*Description of the task*
Without including any images, repeat the listing below exactly.

*Data section*
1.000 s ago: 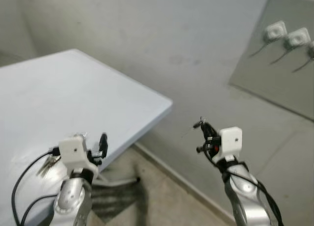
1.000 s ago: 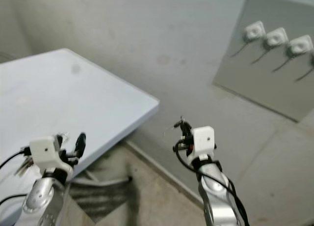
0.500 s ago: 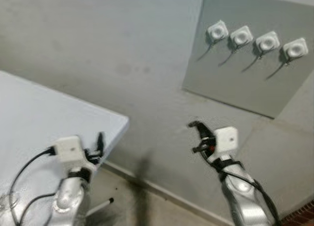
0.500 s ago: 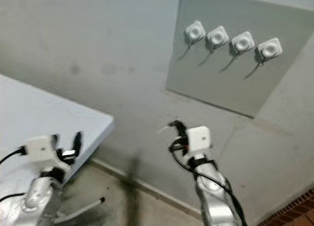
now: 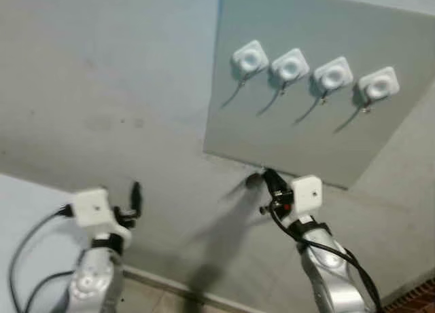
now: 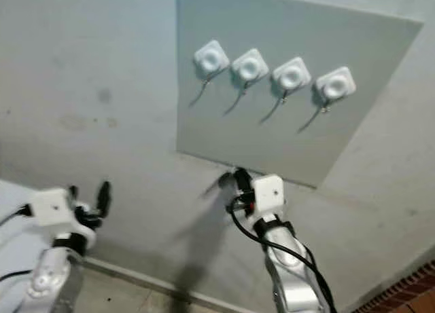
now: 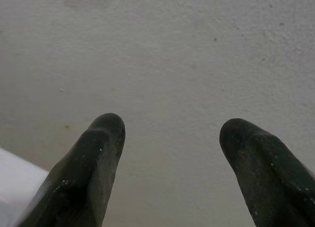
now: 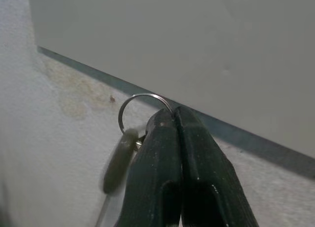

*Answer to this problem*
1.000 s ago: 
1.000 s ago: 
0.500 s ago: 
0.500 s ago: 
now: 
now: 
now: 
now: 

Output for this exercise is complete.